- _GIVEN MATERIAL_:
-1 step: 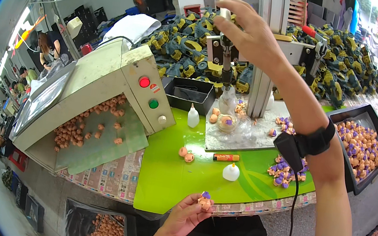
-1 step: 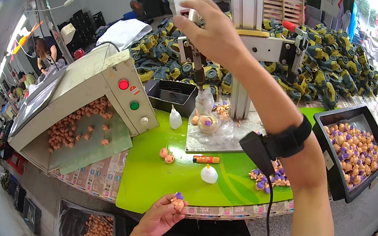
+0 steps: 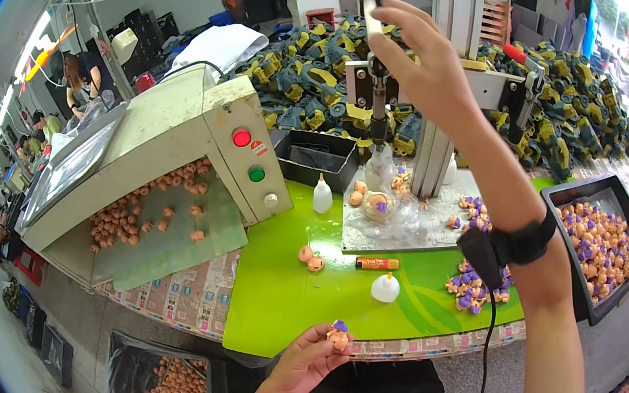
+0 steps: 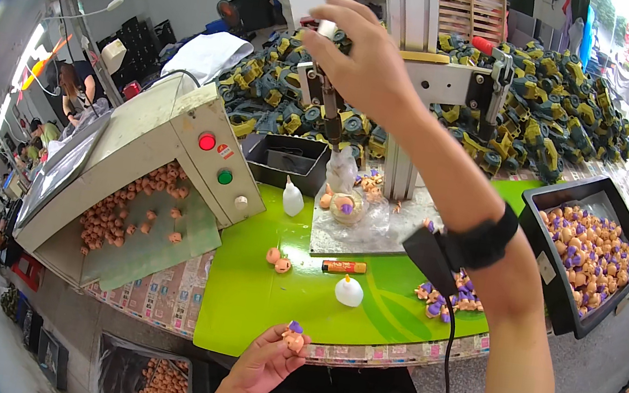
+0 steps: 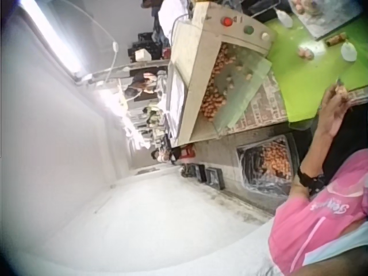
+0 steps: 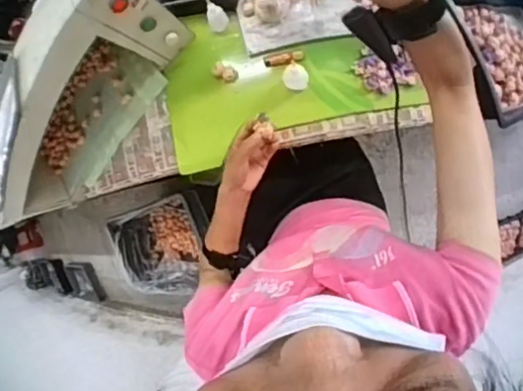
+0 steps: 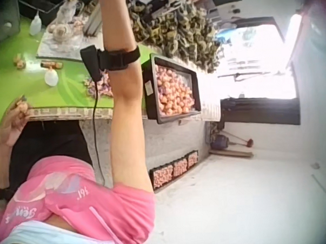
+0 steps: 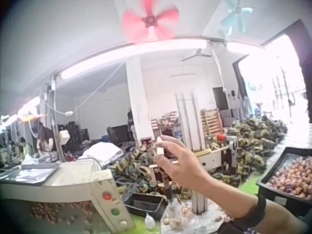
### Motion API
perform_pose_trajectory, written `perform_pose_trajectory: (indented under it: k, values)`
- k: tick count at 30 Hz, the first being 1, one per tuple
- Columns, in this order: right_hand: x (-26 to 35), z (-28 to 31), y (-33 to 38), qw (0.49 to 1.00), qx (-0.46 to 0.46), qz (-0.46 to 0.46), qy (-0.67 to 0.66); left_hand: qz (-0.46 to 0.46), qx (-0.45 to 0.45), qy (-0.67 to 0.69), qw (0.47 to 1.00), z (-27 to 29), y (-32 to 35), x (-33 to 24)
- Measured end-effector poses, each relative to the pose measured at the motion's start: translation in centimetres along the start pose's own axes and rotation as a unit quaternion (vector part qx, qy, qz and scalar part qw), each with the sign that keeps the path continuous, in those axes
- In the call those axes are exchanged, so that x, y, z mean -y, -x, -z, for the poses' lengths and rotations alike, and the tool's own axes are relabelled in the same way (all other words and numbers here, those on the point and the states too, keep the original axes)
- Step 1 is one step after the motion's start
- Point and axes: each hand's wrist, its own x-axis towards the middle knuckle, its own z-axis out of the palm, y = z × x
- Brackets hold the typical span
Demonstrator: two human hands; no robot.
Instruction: Applying adhesive to small doll heads and placing them in a curing machine for processing.
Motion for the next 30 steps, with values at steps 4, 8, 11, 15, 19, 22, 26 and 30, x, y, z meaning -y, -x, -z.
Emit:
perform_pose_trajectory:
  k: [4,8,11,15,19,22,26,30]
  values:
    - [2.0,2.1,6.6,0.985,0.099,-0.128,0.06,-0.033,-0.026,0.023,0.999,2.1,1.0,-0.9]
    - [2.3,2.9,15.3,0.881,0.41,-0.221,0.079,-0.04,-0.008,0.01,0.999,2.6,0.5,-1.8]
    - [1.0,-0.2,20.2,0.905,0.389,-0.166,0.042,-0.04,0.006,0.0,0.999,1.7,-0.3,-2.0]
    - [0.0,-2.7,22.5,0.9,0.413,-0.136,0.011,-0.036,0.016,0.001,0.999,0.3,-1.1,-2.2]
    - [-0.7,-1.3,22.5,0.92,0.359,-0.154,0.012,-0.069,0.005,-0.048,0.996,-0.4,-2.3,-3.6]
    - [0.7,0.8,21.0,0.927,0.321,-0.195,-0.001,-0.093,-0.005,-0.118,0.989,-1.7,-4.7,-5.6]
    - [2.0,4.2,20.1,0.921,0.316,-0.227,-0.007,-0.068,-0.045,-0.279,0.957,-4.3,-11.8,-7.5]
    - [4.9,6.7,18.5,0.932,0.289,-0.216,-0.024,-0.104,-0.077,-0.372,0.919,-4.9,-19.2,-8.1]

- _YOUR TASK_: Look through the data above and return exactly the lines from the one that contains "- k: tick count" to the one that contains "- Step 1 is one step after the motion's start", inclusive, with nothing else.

- _SOLVED PROBLEM_:
- k: tick count at 30 Hz, the first being 1, one per tuple
- Columns, in this order: right_hand: x (-26 to 35), z (-28 to 31), y (-33 to 38), qw (0.49 to 1.00), qx (-0.46 to 0.46), qz (-0.46 to 0.46), qy (-0.67 to 0.66); left_hand: qz (-0.46 to 0.46), qx (-0.45 to 0.45), qy (-0.67 to 0.69), qw (0.47 to 1.00), z (-27 to 29), y (-32 to 35), x (-33 to 24)
- Measured end-effector poses, each relative to the pose measured at the motion's start: translation in centimetres along the start pose's own axes and rotation as a unit quaternion (vector part qx, qy, qz and scalar part qw), each with the sign that keeps the path continuous, in those axes
- In the call those axes are exchanged, so that x, y, z mean -y, -x, -z, for the poses' lengths and rotations alike, and the tool's own axes are relabelled in the same way (all other words and numbers here, those on the point and the states too, keep the original axes)
- Step 1 is one step after the motion's start

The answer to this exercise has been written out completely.